**Work to be completed:** For each line in the material below that holds "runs", copy that line.

**Material shown:**

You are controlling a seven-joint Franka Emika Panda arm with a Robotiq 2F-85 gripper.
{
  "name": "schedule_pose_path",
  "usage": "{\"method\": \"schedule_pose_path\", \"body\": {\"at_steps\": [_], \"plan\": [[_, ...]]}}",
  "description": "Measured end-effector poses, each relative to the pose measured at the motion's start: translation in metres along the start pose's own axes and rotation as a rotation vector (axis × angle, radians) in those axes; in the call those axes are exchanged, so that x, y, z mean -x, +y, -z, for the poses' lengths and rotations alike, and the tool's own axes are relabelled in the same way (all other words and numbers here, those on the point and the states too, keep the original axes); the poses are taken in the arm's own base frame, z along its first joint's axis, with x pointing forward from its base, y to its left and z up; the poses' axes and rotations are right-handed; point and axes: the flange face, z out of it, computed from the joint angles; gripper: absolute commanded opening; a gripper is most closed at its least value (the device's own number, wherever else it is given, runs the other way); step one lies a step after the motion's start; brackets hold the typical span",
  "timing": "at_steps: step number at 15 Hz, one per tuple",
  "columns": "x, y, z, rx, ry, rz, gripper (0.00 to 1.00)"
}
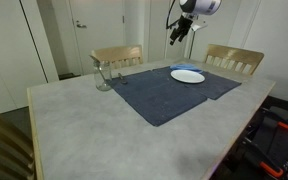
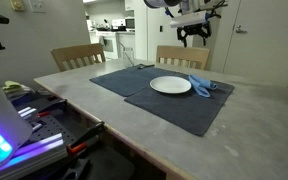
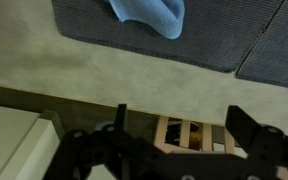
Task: Wipe the white plate with the blue towel
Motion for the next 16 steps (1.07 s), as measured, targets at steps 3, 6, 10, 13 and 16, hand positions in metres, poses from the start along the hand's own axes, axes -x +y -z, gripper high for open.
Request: {"method": "schedule_pose_path", "body": {"at_steps": [3, 6, 10, 13, 16], "plan": [[-0.003, -0.008, -0.006, 0.004, 0.031, 0.029, 1.0], [-0.004, -0.019, -0.025, 0.018, 0.134, 0.086, 1.0], [0.004, -0.016, -0.064, 0.08, 0.173, 0.235, 1.0], [0.003, 0.004, -0.089, 0.164, 0.167, 0.316, 1.0], [-0.006, 0.033, -0.102, 0.291, 0.127, 0.353, 1.0]]}}
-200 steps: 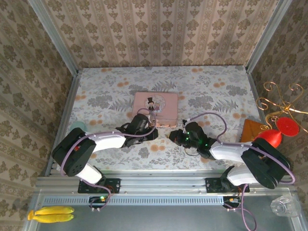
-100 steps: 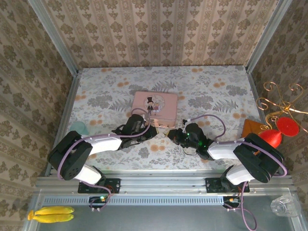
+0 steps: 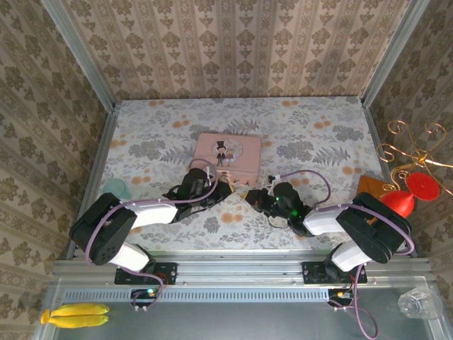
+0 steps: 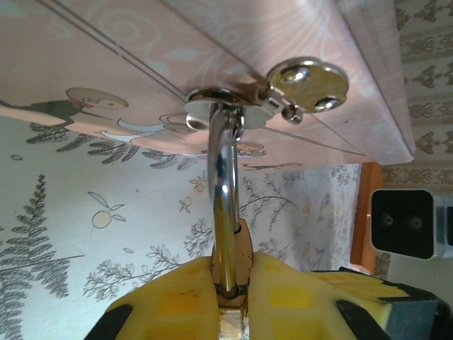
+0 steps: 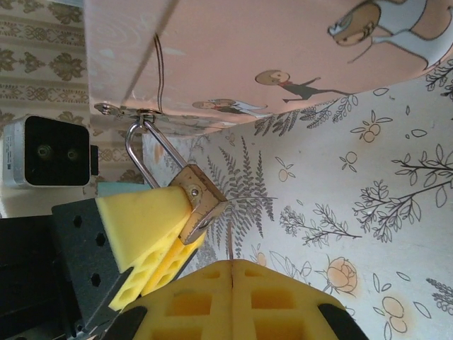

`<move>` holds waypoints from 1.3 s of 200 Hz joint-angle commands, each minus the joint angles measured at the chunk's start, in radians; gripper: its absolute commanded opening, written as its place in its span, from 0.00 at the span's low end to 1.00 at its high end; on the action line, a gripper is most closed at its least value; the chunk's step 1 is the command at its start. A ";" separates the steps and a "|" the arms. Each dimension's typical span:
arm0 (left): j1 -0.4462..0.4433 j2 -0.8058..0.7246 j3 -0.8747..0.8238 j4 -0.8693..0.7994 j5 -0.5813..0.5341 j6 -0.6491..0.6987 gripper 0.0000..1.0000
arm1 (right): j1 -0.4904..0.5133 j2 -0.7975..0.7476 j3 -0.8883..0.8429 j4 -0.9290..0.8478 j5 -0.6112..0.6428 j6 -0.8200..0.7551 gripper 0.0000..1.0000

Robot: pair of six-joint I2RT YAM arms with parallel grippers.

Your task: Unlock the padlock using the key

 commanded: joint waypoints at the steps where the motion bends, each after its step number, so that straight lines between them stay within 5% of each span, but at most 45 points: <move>1: 0.010 -0.045 0.004 0.145 0.005 -0.015 0.00 | 0.004 0.025 -0.006 0.062 -0.027 0.031 0.00; 78: 0.019 -0.052 -0.028 0.200 0.005 -0.054 0.00 | -0.006 0.094 -0.052 0.248 -0.027 0.099 0.00; 260: 0.012 0.001 -0.025 0.329 0.034 -0.127 0.00 | -0.008 0.102 -0.039 0.378 -0.007 0.127 0.00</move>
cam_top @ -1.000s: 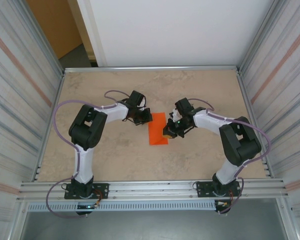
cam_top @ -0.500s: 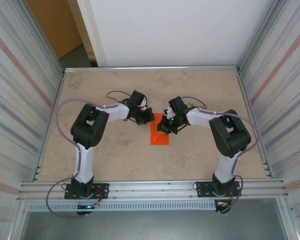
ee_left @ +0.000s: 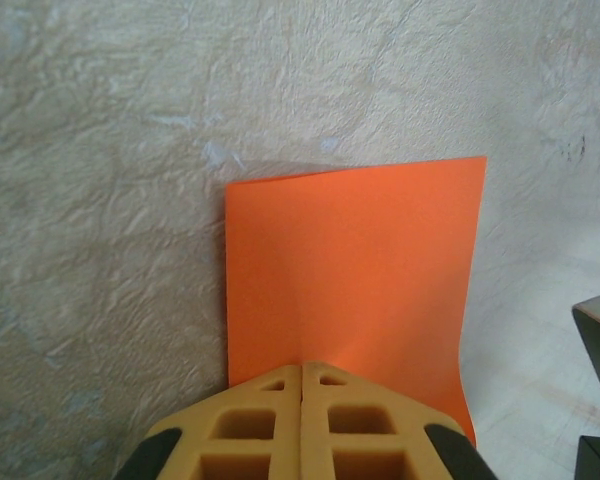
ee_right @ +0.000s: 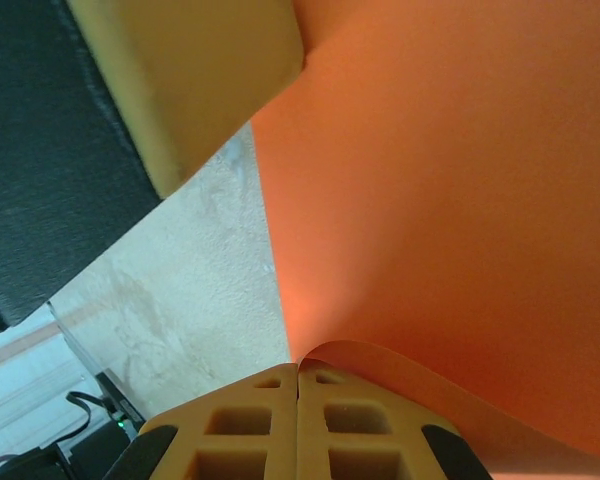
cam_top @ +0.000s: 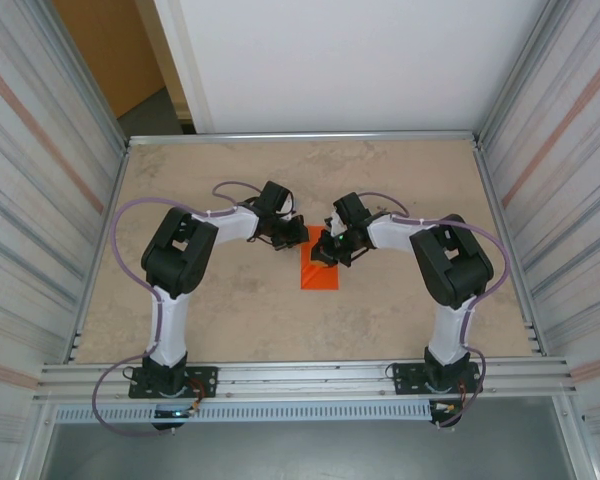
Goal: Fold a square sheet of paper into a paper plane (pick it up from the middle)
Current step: Fold the triangle a second time at the center of the table.
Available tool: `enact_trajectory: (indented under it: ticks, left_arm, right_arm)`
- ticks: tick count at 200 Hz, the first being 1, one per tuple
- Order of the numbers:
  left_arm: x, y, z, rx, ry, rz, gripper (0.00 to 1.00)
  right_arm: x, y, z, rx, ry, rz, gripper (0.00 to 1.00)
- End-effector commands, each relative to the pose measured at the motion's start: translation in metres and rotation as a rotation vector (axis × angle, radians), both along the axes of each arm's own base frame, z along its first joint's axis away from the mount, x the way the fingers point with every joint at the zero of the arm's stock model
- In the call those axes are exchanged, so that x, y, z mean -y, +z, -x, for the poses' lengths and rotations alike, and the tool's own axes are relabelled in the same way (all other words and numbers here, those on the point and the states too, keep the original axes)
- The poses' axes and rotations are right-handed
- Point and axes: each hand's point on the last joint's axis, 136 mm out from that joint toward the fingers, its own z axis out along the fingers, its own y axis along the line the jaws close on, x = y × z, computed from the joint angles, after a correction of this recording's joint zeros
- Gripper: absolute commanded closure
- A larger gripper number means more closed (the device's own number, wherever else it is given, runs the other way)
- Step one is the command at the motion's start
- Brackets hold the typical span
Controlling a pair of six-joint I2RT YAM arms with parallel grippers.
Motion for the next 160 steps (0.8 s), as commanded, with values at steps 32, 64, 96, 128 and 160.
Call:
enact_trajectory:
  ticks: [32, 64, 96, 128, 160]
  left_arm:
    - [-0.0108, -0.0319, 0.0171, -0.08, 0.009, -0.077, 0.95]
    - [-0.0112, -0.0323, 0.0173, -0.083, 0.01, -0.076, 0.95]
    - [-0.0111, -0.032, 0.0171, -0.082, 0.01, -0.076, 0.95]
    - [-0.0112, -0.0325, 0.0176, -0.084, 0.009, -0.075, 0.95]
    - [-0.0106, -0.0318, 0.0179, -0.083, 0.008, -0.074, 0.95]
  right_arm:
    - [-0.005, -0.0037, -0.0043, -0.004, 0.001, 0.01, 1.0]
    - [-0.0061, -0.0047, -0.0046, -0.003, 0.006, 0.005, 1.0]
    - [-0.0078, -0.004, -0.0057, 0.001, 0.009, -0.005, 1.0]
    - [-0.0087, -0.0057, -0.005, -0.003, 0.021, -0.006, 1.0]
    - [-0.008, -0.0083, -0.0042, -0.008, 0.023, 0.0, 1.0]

**Task answer:**
  "description": "Measured end-effector poses, each relative to the pose measured at the motion's start: translation in metres along the start pose's own axes and rotation as a rotation vector (axis × angle, radians) in those axes; in the call those axes are exchanged, so that x, y, z mean -x, +y, -z, for the poses' lengths and rotations alike, and the tool's own axes are relabelled in the same way (all other words and numbers here, those on the point and the states too, keep the original axes); the poses are taken in the arm's own base frame, z along its first joint's axis, with x pointing forward from its base, y to its left and z up; the poses' axes and rotations are right-handed; point and axes: the flange face, z out of it, computed from the joint angles; gripper: absolute commanded opening; a gripper is most closed at its least value (the device's own number, wherever else it is given, runs the other way); step one lies a step after the motion's start; brackets hold the typical span",
- A larger gripper number means more closed (the device's own number, wherever else it is given, runs the other way)

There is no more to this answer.